What you have to do ▸
Some lines below hold "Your". Pick them out and copy them.

[Data provided]

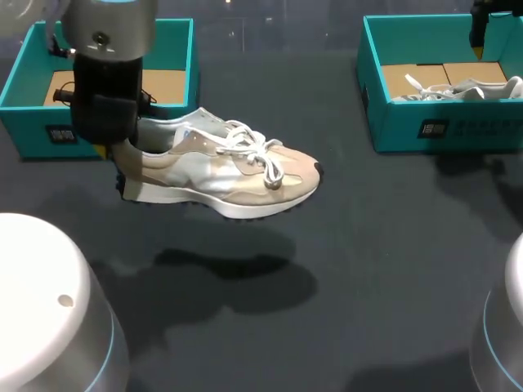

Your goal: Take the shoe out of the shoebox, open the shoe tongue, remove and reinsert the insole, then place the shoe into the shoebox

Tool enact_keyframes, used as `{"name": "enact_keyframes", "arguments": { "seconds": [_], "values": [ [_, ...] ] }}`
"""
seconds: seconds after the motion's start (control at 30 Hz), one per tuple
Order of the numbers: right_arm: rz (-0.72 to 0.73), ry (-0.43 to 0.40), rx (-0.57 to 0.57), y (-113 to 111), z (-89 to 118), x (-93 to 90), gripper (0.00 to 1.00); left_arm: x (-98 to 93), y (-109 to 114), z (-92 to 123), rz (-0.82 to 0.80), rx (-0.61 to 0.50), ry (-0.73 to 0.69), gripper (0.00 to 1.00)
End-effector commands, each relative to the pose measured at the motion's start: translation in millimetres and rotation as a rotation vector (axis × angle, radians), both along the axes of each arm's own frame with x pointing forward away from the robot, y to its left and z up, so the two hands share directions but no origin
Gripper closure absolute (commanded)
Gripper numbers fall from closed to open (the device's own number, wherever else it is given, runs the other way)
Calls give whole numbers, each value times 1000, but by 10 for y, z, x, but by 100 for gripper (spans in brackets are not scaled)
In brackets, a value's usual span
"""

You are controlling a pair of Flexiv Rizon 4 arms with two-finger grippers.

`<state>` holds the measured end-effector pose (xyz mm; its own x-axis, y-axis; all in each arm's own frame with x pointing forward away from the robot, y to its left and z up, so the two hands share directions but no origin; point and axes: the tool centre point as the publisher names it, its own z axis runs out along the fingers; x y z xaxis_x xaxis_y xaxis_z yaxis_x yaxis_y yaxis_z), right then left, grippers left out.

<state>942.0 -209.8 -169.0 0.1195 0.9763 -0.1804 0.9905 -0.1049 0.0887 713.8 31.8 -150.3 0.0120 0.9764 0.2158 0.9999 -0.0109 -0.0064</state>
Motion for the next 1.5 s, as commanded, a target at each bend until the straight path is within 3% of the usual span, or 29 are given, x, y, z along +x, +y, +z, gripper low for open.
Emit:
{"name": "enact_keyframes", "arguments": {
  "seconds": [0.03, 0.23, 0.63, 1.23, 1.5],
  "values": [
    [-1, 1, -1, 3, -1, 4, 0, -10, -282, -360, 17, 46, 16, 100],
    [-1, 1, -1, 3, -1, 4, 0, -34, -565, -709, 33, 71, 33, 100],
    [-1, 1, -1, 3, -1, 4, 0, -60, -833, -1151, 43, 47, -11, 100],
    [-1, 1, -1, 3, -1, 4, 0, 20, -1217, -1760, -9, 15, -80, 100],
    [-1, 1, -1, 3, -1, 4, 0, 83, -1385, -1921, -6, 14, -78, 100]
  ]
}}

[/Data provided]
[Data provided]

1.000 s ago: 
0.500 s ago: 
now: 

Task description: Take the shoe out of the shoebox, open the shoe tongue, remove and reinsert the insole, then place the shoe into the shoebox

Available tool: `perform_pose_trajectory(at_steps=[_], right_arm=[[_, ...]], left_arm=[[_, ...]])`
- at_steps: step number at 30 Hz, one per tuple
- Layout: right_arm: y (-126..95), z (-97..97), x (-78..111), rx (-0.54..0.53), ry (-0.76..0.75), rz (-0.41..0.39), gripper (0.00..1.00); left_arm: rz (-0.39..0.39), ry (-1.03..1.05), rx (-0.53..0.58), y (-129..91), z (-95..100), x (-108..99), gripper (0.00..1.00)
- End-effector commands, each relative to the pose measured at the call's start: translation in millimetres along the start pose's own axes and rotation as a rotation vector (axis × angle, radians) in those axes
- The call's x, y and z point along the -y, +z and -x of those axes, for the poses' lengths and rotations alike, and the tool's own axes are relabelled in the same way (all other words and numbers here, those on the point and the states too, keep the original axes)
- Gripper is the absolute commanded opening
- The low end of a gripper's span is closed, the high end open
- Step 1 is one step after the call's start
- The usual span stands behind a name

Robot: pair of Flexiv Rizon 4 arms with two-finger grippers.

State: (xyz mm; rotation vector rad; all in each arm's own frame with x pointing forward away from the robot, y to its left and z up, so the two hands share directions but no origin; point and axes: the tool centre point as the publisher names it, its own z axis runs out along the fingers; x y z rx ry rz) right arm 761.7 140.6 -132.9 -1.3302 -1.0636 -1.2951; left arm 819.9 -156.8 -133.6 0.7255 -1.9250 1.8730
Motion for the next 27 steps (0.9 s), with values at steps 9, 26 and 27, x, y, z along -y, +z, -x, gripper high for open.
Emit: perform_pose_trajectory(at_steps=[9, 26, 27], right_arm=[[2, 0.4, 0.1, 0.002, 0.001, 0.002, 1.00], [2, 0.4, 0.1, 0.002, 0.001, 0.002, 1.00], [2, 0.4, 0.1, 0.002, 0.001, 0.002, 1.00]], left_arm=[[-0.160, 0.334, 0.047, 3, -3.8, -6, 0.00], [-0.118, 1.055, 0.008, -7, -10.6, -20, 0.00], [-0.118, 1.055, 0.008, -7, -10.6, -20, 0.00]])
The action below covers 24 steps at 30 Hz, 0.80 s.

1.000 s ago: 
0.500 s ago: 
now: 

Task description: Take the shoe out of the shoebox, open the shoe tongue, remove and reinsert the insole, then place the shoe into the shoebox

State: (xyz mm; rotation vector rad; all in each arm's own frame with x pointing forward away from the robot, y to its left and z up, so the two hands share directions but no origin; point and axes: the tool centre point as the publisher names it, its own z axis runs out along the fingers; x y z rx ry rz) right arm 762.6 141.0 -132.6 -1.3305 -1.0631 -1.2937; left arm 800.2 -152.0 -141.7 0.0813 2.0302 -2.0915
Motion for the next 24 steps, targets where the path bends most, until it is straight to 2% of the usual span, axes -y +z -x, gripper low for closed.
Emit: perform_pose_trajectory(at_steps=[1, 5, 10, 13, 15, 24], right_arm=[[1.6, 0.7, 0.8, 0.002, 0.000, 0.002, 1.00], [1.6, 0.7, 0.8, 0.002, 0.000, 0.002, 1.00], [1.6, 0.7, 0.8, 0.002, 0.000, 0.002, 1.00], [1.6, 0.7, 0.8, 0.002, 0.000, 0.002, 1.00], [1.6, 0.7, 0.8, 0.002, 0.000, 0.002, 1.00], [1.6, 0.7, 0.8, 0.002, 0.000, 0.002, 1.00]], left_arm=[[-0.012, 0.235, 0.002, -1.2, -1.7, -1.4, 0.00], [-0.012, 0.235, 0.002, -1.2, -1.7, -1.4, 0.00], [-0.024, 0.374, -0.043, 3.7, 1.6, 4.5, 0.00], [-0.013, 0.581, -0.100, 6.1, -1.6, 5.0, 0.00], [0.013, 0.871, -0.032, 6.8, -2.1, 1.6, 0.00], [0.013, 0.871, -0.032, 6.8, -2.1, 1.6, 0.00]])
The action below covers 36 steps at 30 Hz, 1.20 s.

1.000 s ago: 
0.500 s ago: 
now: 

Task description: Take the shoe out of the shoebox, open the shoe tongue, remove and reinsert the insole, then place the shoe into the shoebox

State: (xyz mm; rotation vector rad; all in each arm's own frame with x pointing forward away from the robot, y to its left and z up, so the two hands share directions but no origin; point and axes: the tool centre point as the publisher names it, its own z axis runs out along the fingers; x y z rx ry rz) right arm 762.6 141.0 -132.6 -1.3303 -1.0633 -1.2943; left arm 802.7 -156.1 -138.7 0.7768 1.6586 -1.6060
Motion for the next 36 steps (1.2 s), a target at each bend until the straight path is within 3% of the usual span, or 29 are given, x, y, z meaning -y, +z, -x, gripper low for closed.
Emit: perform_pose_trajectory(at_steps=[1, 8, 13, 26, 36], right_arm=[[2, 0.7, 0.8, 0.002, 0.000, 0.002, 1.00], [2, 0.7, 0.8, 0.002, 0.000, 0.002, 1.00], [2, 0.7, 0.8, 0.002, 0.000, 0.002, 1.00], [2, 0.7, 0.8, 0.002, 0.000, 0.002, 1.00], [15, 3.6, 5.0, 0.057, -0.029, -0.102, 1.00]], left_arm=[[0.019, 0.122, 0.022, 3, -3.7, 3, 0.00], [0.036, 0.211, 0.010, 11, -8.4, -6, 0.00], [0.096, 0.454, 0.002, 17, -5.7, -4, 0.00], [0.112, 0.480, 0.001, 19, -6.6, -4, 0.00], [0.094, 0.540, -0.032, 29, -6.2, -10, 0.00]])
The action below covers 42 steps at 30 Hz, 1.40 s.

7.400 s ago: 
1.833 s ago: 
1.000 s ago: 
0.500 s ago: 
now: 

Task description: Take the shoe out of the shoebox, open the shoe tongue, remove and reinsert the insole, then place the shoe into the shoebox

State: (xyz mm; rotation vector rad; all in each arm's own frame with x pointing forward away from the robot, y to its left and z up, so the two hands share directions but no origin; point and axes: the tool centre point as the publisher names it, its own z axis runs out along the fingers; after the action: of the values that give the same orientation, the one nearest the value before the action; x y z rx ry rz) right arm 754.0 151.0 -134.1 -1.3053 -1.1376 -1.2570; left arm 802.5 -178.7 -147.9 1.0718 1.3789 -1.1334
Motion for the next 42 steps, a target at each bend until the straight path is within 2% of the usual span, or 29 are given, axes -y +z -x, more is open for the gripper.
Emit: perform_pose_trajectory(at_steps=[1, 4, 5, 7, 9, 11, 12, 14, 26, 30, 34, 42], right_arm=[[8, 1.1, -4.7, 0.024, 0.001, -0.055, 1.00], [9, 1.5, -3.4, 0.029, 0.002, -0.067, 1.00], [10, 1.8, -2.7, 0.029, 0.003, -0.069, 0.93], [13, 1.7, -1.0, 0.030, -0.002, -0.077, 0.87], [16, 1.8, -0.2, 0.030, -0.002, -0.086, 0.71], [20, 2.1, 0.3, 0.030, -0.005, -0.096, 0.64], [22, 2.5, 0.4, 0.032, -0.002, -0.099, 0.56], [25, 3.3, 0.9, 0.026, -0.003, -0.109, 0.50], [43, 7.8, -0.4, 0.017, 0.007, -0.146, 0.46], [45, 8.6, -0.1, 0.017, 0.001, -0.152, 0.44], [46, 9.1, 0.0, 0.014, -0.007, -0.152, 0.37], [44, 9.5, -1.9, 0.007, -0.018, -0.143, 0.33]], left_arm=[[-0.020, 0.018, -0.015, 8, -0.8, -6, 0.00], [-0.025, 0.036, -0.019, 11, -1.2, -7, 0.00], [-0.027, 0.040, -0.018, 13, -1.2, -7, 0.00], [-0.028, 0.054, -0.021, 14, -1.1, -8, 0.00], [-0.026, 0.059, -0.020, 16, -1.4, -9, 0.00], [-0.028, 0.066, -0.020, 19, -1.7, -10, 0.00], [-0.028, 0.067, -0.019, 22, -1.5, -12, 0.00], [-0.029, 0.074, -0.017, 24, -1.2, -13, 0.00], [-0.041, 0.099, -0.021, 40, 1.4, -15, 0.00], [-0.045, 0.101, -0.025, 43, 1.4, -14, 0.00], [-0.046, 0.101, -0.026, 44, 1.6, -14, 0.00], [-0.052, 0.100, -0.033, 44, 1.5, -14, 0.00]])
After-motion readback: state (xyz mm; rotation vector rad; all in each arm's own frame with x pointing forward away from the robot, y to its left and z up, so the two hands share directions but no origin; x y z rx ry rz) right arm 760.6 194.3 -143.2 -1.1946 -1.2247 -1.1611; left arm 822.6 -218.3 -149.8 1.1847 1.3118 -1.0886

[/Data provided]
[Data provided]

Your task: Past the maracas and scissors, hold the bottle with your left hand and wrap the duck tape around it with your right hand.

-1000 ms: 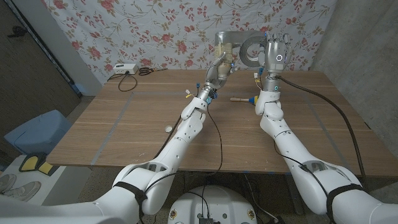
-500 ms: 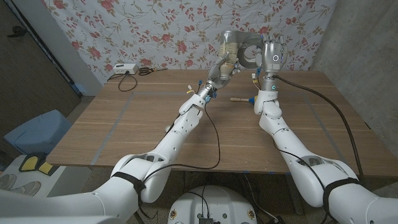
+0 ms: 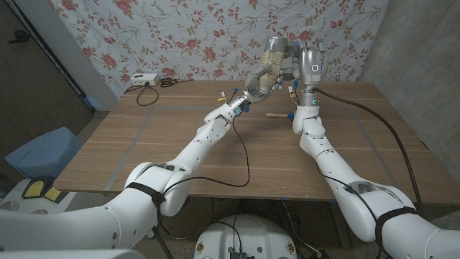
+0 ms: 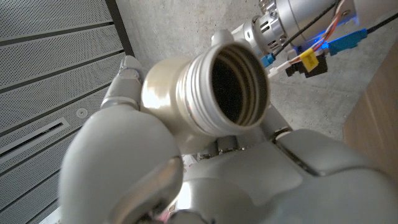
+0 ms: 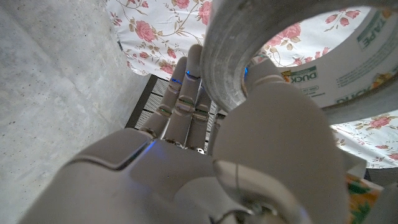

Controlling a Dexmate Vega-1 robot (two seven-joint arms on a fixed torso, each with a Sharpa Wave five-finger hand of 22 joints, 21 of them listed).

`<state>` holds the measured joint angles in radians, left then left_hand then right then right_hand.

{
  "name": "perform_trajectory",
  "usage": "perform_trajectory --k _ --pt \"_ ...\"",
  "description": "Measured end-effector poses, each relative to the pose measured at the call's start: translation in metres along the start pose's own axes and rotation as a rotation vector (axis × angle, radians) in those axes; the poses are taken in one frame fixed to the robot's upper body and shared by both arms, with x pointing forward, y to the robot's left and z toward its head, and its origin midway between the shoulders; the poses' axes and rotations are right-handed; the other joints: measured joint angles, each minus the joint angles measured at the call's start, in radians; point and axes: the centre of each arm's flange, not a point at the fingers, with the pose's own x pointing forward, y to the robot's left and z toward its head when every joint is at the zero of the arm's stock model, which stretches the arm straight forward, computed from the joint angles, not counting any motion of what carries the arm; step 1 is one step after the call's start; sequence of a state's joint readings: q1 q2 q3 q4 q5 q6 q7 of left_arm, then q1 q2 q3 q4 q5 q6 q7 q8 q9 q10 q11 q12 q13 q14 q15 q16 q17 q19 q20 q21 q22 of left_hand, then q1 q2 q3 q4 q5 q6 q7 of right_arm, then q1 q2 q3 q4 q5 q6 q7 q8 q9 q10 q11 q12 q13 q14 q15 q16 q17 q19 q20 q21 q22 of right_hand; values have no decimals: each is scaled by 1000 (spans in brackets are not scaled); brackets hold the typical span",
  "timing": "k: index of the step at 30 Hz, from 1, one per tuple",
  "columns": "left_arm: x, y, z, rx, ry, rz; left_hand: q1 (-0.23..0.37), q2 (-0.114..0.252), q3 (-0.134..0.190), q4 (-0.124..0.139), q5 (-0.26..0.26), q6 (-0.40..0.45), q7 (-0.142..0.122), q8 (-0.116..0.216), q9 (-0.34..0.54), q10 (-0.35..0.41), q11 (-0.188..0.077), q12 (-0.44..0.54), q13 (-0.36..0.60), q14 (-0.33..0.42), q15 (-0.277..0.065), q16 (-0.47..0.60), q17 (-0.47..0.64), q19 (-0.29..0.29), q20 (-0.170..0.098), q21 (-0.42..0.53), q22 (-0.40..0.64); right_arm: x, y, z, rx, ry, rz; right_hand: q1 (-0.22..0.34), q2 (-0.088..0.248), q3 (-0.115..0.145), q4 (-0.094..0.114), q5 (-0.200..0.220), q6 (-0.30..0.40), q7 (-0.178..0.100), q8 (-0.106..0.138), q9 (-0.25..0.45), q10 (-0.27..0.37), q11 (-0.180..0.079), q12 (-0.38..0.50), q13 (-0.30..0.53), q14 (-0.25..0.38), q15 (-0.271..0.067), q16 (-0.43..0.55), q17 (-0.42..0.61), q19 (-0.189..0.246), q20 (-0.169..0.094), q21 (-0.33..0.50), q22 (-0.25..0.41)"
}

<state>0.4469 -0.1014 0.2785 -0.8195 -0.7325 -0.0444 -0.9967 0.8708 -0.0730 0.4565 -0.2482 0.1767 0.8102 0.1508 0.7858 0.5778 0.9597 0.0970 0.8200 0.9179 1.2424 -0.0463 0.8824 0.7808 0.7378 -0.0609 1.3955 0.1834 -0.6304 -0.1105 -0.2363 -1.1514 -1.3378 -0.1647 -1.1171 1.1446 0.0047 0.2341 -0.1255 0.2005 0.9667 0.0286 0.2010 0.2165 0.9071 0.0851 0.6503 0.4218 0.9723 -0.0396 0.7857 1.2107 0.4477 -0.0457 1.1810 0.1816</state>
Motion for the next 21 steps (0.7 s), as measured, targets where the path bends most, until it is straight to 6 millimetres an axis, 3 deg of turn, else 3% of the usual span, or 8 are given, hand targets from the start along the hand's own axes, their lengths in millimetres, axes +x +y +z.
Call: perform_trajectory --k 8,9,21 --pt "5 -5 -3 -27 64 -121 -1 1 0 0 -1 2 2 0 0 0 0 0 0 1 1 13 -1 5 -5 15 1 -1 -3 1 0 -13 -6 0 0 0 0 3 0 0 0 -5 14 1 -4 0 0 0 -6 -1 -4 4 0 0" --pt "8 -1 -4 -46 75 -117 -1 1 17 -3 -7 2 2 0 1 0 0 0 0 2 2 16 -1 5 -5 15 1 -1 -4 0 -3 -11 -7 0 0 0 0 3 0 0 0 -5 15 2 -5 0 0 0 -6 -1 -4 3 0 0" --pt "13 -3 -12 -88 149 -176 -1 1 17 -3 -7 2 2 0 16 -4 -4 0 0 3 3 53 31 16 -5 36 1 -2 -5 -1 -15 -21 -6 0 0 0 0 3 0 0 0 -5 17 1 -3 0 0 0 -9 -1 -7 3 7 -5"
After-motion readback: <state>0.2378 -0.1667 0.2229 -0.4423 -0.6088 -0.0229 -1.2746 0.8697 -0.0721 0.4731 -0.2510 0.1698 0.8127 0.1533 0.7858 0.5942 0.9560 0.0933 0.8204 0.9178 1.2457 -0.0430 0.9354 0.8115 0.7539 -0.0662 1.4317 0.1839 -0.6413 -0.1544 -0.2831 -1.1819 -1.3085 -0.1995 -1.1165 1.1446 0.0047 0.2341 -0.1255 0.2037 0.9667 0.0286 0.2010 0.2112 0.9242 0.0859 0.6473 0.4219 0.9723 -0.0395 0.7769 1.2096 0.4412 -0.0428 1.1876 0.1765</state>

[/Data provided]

Solution ▸
Your goal: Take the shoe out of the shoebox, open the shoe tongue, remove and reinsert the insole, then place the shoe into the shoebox
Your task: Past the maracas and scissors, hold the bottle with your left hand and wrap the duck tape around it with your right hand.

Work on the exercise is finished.